Problem details: Find the line with "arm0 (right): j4" in the records below. Copy it and every line after it, up to and including the line with "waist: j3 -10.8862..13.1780".
___ Data ___
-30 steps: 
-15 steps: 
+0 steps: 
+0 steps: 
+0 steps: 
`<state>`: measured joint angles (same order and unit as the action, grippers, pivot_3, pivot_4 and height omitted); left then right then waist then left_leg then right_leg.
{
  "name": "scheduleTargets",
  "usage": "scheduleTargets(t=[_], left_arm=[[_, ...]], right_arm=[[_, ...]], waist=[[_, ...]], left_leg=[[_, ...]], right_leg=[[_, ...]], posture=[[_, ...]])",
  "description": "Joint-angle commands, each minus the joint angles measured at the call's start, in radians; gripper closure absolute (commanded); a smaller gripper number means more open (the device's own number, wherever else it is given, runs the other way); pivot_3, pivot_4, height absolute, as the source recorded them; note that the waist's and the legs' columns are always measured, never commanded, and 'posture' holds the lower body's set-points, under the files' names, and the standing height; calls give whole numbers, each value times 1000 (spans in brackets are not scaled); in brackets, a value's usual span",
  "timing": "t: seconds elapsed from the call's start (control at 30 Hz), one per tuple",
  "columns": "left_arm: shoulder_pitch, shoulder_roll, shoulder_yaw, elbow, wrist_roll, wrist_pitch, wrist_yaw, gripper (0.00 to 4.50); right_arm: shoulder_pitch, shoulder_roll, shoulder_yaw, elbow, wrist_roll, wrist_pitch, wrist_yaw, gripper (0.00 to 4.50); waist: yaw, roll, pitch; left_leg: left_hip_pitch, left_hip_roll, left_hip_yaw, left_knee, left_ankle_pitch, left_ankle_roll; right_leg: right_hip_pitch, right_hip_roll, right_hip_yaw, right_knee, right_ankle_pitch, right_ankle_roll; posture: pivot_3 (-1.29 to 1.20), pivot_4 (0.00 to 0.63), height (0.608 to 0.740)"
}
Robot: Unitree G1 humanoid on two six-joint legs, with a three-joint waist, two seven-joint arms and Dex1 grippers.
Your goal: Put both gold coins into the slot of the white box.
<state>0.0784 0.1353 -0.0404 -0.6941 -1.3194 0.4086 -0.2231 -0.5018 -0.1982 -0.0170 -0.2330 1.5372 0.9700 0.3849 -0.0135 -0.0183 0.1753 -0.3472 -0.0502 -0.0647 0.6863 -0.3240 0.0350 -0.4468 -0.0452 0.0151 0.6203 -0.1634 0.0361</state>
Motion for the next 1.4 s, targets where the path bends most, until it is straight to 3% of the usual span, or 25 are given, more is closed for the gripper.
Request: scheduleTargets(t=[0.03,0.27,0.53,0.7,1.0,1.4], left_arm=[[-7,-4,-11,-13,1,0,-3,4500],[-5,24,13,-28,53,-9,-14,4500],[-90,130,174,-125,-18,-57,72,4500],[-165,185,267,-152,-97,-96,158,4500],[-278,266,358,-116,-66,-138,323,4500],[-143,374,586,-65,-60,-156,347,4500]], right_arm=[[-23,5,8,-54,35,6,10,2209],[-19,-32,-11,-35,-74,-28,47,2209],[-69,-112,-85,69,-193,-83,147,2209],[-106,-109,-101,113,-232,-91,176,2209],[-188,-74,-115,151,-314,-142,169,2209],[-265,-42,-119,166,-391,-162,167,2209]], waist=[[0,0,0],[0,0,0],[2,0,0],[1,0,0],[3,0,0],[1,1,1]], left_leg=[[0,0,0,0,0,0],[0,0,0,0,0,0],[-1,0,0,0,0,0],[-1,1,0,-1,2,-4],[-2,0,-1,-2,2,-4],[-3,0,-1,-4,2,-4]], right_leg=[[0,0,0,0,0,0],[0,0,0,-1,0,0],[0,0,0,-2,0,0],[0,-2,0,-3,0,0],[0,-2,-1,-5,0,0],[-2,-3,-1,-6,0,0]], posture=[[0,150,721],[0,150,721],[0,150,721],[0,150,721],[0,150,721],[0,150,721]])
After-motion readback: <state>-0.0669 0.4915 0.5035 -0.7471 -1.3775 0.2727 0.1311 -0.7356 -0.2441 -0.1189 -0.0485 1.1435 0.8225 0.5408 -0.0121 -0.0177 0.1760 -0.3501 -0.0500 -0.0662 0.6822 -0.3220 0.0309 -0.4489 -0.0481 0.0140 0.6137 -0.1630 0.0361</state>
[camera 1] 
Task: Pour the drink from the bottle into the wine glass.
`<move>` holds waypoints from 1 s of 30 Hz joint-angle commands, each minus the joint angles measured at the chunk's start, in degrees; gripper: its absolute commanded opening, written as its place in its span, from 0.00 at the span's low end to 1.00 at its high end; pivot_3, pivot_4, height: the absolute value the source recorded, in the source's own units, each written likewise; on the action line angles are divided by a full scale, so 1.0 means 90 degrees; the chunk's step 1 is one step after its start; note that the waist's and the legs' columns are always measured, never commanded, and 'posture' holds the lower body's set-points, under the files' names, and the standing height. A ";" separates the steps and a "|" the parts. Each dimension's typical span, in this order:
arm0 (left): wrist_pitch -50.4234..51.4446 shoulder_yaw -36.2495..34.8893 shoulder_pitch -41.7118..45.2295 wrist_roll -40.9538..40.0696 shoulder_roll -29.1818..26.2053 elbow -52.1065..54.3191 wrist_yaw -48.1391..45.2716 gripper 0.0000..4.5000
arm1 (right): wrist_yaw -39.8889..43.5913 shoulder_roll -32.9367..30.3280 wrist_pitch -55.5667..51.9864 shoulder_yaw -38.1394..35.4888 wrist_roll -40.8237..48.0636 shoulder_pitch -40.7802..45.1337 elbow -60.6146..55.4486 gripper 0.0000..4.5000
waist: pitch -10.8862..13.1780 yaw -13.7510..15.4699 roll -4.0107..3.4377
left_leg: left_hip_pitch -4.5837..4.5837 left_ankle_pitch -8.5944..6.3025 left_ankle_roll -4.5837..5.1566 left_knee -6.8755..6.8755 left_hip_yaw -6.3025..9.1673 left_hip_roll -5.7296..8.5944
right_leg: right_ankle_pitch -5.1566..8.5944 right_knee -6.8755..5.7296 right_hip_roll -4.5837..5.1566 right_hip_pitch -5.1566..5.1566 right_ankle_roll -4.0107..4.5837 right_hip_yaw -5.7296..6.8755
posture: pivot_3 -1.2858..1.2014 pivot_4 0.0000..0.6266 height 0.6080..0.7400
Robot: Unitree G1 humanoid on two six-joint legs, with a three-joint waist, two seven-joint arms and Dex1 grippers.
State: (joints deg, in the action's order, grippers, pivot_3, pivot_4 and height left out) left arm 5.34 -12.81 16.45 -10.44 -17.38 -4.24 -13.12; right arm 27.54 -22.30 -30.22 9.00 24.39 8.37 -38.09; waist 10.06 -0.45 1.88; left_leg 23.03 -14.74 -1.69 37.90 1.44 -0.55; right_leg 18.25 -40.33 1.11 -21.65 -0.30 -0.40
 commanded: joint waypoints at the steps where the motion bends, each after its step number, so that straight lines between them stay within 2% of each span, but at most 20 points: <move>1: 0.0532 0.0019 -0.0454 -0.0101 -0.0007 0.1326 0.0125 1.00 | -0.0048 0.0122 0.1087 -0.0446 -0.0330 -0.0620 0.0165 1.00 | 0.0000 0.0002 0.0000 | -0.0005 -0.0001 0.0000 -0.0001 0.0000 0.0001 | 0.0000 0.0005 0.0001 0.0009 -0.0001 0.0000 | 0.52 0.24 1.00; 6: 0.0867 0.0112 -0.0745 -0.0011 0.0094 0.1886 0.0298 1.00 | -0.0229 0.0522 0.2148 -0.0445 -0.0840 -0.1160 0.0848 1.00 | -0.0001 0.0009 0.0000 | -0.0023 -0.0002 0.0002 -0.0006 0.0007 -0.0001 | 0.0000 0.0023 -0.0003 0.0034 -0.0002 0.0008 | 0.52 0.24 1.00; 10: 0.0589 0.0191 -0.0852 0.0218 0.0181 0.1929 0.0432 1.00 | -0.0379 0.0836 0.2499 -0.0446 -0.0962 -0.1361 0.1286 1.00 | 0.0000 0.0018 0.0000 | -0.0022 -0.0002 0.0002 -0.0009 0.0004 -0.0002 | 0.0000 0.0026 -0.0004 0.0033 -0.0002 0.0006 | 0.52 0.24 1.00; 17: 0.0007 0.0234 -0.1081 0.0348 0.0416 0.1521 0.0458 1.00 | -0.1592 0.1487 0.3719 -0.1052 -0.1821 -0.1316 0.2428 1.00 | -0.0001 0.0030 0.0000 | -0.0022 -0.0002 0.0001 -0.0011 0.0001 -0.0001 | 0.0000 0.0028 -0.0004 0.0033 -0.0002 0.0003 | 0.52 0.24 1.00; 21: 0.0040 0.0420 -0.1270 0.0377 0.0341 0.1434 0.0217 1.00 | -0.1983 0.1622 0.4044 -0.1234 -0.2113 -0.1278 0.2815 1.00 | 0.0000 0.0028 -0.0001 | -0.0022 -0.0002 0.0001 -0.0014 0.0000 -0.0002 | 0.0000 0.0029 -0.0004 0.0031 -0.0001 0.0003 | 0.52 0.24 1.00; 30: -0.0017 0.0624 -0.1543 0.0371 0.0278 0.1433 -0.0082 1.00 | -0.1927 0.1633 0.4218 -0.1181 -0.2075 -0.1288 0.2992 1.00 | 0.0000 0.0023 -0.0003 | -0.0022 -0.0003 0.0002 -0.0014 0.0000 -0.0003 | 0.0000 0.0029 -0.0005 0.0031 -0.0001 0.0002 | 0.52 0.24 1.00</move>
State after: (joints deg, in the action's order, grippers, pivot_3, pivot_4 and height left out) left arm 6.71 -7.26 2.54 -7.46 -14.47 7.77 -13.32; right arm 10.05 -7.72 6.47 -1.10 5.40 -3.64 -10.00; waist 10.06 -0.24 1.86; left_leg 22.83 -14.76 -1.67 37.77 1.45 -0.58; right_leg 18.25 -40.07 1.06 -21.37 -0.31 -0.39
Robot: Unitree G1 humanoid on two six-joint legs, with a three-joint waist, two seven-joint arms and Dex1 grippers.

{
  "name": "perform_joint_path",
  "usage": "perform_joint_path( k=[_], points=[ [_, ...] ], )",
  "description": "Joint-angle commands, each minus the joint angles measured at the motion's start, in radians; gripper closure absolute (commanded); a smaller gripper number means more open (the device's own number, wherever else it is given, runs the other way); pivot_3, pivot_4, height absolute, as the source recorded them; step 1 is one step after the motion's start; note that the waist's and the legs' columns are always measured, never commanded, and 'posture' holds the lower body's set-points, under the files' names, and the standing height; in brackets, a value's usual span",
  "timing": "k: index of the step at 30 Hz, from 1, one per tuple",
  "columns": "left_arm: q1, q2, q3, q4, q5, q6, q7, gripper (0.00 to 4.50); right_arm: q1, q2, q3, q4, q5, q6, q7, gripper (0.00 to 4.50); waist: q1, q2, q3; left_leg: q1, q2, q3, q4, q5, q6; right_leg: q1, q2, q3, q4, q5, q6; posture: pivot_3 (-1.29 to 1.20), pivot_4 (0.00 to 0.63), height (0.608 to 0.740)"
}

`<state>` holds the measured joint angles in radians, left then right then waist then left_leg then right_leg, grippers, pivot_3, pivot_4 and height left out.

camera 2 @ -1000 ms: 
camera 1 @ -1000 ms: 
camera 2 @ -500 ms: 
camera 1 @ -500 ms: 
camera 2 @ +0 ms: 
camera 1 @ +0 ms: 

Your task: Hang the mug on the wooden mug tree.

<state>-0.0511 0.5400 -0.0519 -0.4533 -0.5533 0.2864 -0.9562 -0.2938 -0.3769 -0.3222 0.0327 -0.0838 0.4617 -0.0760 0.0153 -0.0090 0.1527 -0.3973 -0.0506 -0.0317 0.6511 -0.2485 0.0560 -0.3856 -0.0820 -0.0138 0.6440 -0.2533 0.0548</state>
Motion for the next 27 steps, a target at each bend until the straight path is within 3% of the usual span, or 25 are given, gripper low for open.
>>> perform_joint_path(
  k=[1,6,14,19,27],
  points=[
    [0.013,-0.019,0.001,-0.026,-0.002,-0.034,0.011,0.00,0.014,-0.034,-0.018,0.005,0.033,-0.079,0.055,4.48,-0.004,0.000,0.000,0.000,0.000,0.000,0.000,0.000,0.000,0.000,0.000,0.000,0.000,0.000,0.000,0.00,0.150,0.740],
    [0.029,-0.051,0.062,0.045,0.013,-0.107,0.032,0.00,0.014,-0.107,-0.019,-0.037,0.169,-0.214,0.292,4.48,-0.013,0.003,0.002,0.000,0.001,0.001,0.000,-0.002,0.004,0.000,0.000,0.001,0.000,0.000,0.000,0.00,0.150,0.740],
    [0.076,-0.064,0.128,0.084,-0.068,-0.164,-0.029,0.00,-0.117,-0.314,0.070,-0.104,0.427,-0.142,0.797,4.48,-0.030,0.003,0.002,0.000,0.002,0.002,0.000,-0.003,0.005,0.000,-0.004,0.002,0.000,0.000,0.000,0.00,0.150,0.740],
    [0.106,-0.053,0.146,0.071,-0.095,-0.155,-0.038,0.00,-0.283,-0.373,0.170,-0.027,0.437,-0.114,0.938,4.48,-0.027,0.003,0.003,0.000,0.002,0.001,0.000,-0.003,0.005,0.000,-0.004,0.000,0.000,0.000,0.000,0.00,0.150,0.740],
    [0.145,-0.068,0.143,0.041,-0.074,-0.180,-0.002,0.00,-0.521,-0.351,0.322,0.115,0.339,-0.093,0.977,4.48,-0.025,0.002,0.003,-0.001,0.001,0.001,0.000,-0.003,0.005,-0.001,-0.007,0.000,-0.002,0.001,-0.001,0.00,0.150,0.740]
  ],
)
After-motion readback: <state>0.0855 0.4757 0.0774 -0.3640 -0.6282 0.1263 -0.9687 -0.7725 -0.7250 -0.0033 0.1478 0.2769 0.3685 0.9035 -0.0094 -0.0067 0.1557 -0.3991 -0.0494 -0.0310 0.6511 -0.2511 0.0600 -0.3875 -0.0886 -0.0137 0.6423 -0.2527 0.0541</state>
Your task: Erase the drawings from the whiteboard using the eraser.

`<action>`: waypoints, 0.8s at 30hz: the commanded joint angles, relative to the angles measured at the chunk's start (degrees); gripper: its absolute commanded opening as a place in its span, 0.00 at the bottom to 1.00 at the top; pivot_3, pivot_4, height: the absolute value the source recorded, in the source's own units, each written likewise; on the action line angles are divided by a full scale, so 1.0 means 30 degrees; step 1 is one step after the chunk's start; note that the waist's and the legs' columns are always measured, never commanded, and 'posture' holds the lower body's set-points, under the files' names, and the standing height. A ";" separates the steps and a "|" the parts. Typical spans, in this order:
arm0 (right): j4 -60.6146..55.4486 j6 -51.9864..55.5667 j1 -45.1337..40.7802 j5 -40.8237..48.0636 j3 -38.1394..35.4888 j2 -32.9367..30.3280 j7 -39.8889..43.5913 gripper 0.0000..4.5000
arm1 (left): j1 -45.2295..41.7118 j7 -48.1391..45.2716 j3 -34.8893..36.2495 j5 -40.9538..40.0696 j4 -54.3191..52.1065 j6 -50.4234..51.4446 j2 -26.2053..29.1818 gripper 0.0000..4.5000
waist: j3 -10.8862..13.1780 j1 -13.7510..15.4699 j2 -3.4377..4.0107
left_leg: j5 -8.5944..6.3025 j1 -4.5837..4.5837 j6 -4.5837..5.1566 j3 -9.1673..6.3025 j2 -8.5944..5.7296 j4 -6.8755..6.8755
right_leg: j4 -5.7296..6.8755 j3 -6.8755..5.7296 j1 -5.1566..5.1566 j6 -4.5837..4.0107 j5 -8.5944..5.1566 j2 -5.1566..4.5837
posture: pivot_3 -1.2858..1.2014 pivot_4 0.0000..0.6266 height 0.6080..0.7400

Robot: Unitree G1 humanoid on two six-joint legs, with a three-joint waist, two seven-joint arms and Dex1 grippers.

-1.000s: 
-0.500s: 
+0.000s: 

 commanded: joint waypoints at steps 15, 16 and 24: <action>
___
Result for this task:
arm0 (right): j4 -60.6146..55.4486 j6 -51.9864..55.5667 j1 -45.1337..40.7802 j5 -40.8237..48.0636 j3 -38.1394..35.4888 j2 -32.9367..30.3280 j7 -39.8889..43.5913 gripper 0.0000..4.5000
arm1 (left): j1 -45.2295..41.7118 j7 -48.1391..45.2716 j3 -34.8893..36.2495 j5 -40.9538..40.0696 j4 -54.3191..52.1065 j6 -50.4234..51.4446 j2 -26.2053..29.1818 gripper 0.0000..4.5000
waist: j3 -10.8862..13.1780 j1 -13.7510..15.4699 j2 -3.4377..4.0107

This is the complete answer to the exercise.